§ **ASSIGNED TASK**: Scan the data below for lines containing the string "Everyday" and give only how many there are.

§ **THE DATA**:
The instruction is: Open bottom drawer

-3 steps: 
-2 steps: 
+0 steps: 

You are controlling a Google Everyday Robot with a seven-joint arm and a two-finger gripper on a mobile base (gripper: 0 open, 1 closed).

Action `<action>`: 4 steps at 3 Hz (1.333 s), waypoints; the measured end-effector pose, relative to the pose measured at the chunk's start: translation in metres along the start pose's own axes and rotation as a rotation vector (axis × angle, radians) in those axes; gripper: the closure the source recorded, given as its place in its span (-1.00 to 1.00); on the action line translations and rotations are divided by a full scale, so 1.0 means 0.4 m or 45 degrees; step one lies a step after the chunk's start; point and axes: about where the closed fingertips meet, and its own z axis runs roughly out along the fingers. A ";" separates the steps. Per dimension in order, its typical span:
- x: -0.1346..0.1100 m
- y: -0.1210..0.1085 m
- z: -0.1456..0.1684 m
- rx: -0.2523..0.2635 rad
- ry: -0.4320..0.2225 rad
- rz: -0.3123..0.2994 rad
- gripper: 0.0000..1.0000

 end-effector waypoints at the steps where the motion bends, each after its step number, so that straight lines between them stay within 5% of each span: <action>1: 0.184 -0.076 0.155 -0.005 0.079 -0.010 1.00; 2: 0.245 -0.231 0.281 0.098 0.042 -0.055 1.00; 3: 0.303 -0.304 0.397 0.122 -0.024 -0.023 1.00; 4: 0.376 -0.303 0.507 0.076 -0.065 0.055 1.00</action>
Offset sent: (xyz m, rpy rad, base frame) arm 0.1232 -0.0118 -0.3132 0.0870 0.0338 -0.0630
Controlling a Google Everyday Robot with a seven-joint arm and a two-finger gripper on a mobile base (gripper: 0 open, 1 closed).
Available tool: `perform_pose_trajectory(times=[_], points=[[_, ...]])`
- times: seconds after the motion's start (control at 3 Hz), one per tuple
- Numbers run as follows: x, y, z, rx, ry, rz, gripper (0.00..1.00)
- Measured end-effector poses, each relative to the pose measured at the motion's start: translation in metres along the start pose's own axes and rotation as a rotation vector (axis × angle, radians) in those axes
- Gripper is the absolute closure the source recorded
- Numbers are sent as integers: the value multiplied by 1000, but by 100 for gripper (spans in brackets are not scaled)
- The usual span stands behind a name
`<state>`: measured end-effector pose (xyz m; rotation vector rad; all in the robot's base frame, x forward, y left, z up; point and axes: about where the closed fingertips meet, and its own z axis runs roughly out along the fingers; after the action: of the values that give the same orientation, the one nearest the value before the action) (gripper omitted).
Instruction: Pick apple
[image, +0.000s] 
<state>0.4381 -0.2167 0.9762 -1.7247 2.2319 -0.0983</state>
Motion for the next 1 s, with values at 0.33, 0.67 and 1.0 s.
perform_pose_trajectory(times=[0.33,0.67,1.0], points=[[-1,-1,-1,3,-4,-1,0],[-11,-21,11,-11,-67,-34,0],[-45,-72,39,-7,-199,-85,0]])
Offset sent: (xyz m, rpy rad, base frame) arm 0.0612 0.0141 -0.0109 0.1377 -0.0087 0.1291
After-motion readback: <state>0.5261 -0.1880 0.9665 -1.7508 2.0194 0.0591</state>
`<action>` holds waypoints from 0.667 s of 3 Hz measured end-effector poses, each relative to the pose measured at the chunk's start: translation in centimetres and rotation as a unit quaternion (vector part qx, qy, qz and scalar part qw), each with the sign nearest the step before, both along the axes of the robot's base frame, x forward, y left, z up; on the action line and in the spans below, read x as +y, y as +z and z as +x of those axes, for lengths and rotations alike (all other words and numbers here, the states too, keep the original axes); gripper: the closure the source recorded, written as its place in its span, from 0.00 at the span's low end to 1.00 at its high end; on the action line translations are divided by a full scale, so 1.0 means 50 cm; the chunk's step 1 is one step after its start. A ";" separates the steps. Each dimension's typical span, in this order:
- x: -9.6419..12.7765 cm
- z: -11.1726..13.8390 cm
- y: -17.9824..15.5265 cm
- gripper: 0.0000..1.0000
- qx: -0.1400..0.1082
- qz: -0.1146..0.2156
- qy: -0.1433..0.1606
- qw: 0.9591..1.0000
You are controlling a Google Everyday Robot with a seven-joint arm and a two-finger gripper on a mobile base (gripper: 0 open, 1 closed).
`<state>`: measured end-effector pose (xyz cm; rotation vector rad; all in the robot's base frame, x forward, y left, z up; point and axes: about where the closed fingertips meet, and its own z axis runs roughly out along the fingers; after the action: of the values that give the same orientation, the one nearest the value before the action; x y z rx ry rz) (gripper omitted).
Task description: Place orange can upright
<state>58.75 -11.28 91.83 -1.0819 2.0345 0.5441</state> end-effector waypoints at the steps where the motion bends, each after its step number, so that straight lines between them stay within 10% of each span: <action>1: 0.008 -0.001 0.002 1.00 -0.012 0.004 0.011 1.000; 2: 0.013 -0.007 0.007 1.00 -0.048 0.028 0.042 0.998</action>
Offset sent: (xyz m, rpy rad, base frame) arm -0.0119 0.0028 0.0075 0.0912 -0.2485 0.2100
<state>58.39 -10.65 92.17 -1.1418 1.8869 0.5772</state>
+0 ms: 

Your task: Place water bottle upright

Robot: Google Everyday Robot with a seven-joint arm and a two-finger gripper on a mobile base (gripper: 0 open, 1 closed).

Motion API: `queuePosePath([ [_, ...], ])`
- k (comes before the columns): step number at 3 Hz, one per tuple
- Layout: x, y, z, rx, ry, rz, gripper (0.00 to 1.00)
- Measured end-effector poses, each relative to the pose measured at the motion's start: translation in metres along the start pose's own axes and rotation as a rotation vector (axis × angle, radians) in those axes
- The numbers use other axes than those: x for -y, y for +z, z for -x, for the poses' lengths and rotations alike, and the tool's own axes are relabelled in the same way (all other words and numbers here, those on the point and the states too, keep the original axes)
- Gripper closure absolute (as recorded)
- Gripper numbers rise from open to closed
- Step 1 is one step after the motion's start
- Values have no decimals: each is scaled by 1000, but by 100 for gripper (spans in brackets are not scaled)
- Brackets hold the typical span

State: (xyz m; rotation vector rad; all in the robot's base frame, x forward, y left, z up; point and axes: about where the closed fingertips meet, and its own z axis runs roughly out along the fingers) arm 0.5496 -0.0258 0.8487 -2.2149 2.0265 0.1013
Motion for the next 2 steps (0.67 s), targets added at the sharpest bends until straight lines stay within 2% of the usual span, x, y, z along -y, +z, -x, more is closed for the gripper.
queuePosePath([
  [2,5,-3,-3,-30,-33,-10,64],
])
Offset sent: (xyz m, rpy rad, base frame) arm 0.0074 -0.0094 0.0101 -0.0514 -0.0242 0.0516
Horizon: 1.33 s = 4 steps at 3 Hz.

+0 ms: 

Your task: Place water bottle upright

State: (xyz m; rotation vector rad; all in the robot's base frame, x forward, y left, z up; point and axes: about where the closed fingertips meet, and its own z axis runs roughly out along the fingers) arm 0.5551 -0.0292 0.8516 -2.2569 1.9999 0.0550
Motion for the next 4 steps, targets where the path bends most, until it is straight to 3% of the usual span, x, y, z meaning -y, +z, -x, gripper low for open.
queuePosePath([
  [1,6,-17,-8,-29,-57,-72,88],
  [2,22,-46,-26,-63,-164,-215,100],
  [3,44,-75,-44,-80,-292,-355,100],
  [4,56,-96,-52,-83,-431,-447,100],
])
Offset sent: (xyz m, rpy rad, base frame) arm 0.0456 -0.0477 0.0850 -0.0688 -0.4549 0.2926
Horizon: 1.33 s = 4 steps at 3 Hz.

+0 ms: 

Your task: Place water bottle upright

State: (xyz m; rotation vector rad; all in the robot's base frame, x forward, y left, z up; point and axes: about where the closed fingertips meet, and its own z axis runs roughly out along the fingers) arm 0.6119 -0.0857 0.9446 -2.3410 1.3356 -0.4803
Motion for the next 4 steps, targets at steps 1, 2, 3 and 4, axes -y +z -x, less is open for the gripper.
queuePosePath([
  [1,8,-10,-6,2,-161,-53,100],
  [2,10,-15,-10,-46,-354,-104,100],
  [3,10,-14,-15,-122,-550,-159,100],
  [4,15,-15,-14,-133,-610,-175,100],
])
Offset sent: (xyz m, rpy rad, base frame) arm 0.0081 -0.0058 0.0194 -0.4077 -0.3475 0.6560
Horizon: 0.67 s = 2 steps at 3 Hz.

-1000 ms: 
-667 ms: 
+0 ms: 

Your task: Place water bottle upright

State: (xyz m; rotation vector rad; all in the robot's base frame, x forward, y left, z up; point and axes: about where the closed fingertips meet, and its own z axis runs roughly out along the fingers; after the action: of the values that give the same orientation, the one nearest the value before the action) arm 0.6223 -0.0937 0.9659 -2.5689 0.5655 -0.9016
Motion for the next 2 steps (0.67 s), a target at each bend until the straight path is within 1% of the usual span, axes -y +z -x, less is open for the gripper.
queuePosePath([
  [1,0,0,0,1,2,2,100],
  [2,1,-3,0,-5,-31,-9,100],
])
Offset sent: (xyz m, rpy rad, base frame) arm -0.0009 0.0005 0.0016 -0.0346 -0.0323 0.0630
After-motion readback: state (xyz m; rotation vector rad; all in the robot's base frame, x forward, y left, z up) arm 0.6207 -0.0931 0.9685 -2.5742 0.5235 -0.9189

§ **ANSWER SPACE**: 4